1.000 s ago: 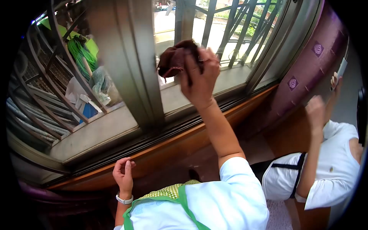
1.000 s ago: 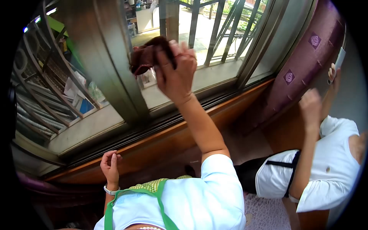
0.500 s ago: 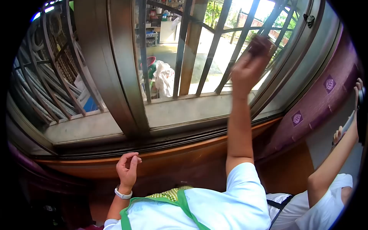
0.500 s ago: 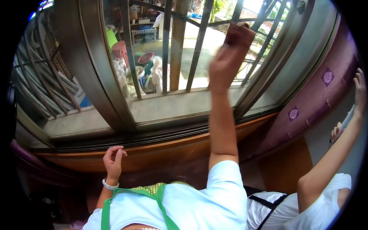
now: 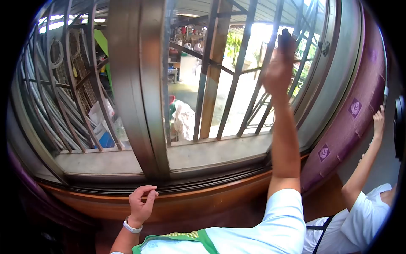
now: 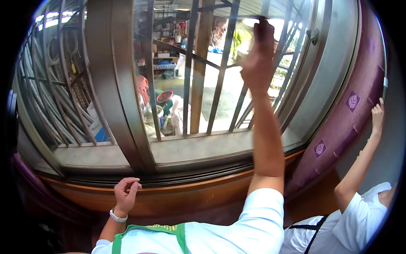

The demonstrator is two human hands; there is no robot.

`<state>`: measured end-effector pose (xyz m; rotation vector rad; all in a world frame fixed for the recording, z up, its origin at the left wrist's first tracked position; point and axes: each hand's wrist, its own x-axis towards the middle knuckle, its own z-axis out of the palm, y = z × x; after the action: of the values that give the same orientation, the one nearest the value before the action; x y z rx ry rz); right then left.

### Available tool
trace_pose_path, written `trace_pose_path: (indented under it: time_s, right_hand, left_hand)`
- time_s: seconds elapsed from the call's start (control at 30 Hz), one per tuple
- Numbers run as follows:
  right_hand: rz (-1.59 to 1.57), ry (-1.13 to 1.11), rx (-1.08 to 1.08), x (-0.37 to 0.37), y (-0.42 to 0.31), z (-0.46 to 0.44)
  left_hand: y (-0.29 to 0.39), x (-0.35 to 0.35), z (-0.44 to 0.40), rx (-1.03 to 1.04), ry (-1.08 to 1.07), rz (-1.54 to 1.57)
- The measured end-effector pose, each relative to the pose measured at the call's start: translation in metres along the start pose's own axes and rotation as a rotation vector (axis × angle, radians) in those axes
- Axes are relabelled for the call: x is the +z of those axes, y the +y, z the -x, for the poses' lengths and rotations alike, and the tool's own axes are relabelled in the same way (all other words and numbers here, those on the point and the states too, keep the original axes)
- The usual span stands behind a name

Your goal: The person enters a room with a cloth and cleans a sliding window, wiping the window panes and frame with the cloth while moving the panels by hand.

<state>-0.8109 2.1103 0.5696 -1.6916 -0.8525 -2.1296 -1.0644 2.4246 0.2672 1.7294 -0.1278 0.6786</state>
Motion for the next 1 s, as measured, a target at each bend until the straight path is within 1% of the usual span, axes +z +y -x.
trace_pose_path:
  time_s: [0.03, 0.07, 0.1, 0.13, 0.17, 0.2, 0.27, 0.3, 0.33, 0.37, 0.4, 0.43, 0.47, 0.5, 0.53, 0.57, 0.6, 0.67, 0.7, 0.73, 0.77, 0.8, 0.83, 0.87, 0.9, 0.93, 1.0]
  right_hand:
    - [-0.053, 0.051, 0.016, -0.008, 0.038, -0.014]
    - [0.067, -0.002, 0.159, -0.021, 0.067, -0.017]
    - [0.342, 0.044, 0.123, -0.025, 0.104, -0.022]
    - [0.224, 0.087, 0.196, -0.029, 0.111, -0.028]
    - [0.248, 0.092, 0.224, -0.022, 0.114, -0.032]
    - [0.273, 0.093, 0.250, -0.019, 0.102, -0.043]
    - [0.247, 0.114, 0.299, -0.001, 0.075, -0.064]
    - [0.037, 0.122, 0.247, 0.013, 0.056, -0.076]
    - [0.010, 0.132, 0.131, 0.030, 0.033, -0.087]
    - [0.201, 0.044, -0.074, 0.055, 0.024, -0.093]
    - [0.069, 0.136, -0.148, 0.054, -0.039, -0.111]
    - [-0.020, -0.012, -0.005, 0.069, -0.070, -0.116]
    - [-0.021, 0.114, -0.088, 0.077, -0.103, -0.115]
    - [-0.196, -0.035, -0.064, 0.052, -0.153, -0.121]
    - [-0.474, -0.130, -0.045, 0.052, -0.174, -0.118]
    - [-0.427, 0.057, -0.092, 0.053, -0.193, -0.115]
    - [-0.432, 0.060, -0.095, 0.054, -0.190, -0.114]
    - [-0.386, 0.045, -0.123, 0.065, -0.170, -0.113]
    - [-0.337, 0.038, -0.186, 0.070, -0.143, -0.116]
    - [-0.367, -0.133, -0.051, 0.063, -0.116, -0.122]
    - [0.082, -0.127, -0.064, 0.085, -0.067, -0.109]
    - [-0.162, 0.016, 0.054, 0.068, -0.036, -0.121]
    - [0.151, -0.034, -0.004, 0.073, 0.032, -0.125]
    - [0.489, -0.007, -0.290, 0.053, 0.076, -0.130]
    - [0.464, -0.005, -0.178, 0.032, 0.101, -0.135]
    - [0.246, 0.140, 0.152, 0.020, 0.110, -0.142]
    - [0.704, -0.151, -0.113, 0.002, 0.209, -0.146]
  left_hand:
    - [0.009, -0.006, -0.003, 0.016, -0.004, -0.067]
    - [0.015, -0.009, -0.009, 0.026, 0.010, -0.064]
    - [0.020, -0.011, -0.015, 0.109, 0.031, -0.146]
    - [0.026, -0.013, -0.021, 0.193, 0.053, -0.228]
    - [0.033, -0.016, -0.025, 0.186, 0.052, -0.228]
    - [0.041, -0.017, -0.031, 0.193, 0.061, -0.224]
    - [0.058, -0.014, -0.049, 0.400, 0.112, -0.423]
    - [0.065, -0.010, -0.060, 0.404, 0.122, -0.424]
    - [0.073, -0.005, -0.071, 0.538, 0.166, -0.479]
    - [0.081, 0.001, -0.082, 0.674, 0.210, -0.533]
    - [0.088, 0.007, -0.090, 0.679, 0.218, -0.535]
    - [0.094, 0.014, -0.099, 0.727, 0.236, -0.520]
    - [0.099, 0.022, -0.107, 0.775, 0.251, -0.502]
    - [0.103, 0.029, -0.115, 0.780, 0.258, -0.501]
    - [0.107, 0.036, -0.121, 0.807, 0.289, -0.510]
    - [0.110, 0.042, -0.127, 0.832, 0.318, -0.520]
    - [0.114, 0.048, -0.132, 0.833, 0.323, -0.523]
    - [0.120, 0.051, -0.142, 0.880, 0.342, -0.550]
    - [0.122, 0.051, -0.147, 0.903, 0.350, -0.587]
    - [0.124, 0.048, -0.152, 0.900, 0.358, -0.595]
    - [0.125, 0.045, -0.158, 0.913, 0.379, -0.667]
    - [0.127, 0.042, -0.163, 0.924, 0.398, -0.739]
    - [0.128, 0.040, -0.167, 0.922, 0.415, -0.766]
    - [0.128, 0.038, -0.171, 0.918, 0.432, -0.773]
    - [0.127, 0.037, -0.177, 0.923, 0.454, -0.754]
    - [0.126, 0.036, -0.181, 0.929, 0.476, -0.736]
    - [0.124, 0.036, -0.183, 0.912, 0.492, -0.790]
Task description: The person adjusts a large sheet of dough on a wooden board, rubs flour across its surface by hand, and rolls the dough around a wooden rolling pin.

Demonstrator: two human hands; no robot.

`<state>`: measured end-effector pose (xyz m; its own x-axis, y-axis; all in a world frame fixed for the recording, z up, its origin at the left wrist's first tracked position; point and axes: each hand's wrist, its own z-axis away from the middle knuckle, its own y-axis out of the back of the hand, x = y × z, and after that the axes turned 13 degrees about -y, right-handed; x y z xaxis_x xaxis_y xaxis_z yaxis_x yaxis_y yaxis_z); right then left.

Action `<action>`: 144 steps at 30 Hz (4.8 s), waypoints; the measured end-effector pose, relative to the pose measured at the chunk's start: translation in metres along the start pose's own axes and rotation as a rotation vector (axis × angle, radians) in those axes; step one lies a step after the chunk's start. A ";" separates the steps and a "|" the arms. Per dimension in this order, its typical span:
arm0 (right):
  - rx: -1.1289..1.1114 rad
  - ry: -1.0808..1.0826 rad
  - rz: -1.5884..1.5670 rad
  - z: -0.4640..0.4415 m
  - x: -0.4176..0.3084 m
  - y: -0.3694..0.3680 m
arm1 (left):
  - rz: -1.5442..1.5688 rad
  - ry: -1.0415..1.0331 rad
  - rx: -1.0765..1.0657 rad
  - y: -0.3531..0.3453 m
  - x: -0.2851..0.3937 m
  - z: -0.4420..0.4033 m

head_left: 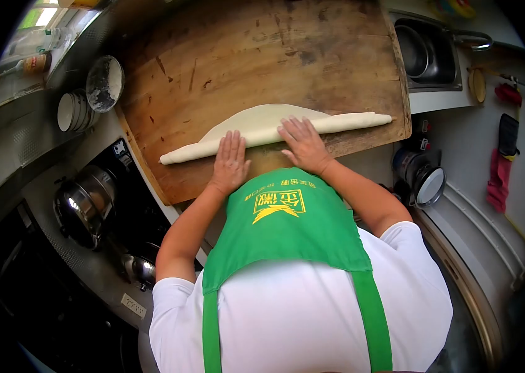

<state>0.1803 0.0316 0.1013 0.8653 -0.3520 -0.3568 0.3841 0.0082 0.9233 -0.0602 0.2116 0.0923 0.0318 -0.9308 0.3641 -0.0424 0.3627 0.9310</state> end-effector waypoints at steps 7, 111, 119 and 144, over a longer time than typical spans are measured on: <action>0.066 -0.173 0.037 -0.135 -0.013 -0.007 | -0.147 0.351 0.057 -0.003 -0.052 -0.143; 0.227 -0.287 -0.095 -0.203 -0.015 0.012 | -0.174 0.326 0.157 0.035 -0.096 -0.165; 0.119 -0.142 0.143 -0.119 0.008 -0.009 | -0.190 0.238 -0.004 -0.007 -0.061 -0.093; 0.293 -0.236 -0.450 -0.148 0.022 0.020 | 0.072 -0.100 0.025 0.034 -0.072 -0.075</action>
<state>0.2547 0.1623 0.0913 0.5297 -0.4600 -0.7126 0.5631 -0.4376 0.7010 0.0111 0.2940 0.0996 -0.0723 -0.9026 0.4244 -0.0656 0.4289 0.9010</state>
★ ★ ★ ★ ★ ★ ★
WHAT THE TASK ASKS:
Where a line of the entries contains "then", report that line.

ANSWER TO THIS TASK:
`<state>`: measured end-effector pose (xyz m; rotation vector rad; all in a world frame fixed for the recording, z up, its origin at the left wrist's first tracked position; point and axes: each hand's wrist, its own x-axis towards the middle knuckle, its own z-axis out of the palm, y = z × x; after the action: of the values that give the same orientation, the one nearest the value before the action; x y z rx ry rz); right then left.
`<state>`: measured end-effector pose (xyz m; its own x-axis, y-axis; all in a world frame fixed for the recording, z up, its origin at the left wrist's first tracked position; point and axes: each hand's wrist, its own z-axis away from the middle knuckle, its own y-axis out of the back of the hand, x = y × z, and after that the axes turned 13 degrees about -y, right-handed; x y z xaxis_x xaxis_y xaxis_z yaxis_x yaxis_y yaxis_z); right then left.

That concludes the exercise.